# EXERCISE DESCRIPTION
Across the entries below, work out how many lines contain "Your". Respond with the number and no other text.

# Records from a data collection
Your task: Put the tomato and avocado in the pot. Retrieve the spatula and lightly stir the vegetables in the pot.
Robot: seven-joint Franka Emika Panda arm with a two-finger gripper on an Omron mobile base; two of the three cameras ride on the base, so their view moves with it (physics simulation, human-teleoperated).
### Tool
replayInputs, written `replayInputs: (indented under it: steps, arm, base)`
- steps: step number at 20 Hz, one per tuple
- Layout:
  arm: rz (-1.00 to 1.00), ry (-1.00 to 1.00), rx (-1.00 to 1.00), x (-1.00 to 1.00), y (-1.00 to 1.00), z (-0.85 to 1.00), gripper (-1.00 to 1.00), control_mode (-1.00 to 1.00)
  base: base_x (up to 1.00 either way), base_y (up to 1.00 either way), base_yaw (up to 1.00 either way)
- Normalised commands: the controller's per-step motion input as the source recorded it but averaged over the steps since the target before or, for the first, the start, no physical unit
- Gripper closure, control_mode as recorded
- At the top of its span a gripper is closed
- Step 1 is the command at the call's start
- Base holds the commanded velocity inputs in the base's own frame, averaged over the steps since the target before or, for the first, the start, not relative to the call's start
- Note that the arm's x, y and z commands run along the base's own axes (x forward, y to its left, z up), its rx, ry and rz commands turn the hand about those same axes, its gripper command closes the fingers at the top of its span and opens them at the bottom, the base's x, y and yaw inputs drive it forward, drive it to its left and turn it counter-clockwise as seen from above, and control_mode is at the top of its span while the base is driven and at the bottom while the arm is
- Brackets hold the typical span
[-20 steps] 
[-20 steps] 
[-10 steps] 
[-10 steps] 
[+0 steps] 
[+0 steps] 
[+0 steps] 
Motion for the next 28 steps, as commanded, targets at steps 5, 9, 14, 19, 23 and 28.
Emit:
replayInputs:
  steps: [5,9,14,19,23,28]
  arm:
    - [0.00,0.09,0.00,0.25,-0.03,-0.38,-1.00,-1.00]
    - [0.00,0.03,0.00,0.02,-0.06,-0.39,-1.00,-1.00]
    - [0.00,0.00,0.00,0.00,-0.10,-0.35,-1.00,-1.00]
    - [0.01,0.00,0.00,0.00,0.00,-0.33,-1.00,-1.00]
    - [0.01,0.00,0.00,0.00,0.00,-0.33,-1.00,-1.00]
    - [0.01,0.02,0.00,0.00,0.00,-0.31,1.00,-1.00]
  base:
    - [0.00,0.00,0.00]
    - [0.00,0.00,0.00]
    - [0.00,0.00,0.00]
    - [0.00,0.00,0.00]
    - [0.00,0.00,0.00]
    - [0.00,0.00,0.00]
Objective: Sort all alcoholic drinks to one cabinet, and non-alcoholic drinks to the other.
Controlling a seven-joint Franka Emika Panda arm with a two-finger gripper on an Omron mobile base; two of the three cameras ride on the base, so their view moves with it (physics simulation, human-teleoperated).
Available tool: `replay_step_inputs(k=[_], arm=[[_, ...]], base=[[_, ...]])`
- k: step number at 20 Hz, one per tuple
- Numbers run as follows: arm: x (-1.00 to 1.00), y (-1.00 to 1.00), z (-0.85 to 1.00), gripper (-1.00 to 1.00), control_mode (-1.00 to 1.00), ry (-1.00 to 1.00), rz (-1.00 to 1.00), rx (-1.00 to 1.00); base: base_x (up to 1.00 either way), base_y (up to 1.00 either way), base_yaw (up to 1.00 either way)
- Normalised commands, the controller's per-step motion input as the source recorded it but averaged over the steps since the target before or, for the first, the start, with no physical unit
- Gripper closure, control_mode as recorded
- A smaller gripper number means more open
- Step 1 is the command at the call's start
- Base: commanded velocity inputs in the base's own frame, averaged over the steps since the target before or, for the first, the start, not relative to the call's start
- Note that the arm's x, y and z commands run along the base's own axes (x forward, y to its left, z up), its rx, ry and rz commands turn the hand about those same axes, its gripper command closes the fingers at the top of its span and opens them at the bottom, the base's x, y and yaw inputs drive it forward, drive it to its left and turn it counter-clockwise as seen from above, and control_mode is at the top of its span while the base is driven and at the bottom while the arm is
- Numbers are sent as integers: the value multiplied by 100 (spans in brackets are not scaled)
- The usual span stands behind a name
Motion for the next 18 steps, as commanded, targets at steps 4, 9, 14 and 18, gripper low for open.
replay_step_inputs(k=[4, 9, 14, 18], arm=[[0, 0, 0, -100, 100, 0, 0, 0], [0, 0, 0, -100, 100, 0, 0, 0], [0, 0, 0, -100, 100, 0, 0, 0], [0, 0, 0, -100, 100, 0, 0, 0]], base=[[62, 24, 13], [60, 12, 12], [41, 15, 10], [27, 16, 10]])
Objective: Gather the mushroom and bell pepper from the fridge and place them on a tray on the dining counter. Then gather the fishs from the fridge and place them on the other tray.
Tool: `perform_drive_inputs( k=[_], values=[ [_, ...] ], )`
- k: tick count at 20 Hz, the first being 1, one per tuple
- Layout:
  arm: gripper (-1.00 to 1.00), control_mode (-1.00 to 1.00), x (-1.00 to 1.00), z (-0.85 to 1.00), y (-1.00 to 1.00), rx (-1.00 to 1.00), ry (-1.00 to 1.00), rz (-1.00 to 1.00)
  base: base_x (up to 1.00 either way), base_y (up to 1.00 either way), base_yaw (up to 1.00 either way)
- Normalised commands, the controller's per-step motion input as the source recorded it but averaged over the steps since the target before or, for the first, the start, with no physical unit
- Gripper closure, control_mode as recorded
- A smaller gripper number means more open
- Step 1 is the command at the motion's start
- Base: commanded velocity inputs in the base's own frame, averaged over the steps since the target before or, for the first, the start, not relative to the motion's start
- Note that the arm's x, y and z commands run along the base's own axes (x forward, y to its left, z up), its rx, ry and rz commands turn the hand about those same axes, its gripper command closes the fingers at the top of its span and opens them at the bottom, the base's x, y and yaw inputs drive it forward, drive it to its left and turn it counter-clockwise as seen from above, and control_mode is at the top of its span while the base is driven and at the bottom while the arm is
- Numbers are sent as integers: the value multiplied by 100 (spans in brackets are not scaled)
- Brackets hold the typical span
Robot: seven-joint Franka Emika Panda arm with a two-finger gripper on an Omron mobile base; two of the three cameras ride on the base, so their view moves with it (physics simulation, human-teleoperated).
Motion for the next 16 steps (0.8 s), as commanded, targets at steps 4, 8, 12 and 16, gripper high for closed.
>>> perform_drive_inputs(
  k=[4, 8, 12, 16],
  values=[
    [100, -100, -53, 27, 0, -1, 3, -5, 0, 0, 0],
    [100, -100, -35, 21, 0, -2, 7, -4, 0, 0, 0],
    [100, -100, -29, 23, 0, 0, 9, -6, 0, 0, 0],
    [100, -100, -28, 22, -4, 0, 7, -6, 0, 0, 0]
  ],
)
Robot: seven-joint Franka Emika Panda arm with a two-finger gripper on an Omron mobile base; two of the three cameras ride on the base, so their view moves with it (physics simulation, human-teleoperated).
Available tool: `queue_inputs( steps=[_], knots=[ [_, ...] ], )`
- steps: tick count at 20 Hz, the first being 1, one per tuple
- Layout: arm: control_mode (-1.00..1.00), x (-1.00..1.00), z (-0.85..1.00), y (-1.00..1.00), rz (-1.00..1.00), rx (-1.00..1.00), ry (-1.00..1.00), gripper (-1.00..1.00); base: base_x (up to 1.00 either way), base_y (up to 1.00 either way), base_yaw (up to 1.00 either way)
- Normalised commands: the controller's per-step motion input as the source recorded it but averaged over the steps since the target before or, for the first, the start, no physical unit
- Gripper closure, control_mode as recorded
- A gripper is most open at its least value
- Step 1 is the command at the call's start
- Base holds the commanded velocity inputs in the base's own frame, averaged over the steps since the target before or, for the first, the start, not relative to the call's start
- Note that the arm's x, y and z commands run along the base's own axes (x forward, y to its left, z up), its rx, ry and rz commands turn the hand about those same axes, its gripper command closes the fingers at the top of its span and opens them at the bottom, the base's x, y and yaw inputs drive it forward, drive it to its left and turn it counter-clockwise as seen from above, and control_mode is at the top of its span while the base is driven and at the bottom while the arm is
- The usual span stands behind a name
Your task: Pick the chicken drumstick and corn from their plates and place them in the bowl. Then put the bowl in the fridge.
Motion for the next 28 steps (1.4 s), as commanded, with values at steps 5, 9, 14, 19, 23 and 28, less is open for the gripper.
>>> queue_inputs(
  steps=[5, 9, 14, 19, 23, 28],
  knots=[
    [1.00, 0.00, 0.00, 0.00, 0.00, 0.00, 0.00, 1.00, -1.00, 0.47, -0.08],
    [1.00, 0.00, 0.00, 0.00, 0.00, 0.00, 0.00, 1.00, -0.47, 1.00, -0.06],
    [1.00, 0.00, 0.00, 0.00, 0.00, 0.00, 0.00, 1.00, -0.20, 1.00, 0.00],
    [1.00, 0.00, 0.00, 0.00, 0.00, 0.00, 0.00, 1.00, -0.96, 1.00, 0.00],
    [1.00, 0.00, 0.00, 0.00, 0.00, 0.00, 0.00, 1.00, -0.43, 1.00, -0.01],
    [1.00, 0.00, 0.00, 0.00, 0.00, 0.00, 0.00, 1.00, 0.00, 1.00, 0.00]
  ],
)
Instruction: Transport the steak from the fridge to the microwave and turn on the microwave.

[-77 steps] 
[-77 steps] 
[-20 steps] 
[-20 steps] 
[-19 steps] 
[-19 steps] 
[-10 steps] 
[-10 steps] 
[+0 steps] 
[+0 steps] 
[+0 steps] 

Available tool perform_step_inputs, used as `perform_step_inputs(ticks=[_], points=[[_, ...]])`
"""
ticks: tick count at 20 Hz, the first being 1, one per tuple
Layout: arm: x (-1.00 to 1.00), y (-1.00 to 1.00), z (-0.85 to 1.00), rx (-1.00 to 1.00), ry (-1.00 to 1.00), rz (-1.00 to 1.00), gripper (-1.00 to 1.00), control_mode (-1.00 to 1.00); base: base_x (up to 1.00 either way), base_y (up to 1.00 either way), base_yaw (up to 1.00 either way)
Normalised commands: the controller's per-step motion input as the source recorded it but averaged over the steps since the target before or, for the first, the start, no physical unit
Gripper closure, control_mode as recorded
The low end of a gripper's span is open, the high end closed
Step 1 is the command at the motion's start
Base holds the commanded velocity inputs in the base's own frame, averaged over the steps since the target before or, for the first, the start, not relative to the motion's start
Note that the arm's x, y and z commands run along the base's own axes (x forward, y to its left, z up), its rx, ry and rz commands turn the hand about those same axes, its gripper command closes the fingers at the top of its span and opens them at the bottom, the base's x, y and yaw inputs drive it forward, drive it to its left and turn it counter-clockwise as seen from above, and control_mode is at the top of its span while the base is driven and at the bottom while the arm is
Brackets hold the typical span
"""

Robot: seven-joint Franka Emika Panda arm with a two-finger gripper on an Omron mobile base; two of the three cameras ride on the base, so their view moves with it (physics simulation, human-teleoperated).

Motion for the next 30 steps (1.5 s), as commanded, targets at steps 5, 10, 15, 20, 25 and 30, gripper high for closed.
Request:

# RESPONSE
2